Get the Most Out of Apache Solr: A Technical Exploration of Search Indexing

Why is Apache Solr so popular?
What is Lucene
What is Indexing?
Advantages of indexing
Indexing flow
How inverted indexing works
Storage Schema
How to Install Apache Solr
Directory Structure
Config files
Schema.xml
Solrconfig.xml
Querying in Solr
Query Parameter
Query Parameter with operations
Filter Query
Sort Parameter
Rows Parameter
Field List Parameter
Default field Parameter
Highlights Parameter
Facet:
Final Thoughts

A search feature enhances the user experience of a website by allowing the user to find what they’re looking for easily and quickly. More so for large websites, e-commerce sites, and sites with dynamic content (news sites, blogs).

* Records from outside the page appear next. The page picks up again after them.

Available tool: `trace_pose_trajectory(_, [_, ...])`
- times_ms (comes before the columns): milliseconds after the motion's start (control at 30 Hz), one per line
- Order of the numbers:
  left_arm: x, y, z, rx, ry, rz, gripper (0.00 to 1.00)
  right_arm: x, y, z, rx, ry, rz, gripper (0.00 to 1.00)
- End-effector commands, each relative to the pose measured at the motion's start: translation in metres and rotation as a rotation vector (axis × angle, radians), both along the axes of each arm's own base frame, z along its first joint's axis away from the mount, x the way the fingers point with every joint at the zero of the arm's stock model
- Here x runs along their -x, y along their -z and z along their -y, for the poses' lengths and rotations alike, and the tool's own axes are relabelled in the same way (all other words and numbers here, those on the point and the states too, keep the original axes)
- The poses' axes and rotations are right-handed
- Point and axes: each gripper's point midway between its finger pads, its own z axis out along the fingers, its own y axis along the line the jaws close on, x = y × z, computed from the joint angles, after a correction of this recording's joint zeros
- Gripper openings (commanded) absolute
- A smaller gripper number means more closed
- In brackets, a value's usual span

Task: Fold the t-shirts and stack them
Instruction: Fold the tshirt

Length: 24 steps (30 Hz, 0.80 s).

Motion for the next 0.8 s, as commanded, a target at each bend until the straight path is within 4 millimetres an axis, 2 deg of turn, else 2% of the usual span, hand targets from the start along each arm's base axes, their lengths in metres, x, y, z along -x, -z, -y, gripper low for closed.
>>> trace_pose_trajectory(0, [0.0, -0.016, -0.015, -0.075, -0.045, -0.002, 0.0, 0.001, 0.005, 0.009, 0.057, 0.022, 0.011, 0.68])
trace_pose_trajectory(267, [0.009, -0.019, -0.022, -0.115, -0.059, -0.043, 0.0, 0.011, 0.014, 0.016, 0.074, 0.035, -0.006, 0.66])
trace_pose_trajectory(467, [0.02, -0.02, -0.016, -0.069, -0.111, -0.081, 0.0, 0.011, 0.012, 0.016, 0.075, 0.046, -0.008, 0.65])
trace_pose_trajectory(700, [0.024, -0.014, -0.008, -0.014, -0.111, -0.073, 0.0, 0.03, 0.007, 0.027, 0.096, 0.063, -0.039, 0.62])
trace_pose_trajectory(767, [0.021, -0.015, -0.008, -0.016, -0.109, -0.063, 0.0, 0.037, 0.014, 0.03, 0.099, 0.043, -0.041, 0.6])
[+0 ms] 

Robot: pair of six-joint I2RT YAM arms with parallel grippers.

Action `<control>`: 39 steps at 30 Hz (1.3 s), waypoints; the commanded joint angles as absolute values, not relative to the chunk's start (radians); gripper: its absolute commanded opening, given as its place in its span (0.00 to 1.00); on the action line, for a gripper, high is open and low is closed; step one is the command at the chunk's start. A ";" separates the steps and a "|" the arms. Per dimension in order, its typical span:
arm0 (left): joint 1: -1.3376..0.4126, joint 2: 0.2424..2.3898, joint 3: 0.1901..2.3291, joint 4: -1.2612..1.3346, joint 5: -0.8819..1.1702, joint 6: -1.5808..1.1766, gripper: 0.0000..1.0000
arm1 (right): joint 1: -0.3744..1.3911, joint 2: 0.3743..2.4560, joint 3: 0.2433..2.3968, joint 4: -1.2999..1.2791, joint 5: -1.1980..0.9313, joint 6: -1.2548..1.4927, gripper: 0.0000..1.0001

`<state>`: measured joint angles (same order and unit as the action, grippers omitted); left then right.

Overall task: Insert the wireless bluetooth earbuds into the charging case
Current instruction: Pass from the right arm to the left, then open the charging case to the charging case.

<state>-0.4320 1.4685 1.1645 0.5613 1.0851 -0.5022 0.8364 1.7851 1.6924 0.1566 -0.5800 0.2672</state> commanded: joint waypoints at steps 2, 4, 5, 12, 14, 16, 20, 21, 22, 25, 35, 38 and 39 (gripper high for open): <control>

Apache Solr is one of the most popular search platforms used by websites of all sizes. It is an open-source search engine based on Java that lets you search through large amounts of data, like articles, products, customer reviews and more. Take a deeper look into Apache Solr in this article.

Check out this article to learn how to configure Apache Solr in Drupal

apache solr

Why is Apache Solr so popular?

Apache Solr is fast and flexible and allows for full-text search, hit highlighting (highlights the matching search term), faceted search (a more refined search), real-time indexing (allows new content to be indexed immediately), dynamic clustering (organizes search results into groups), database integration, NoSQL features (non-relational database) and rich document handling (to index a wide variety of document formats like PDF, MS Office, Open office).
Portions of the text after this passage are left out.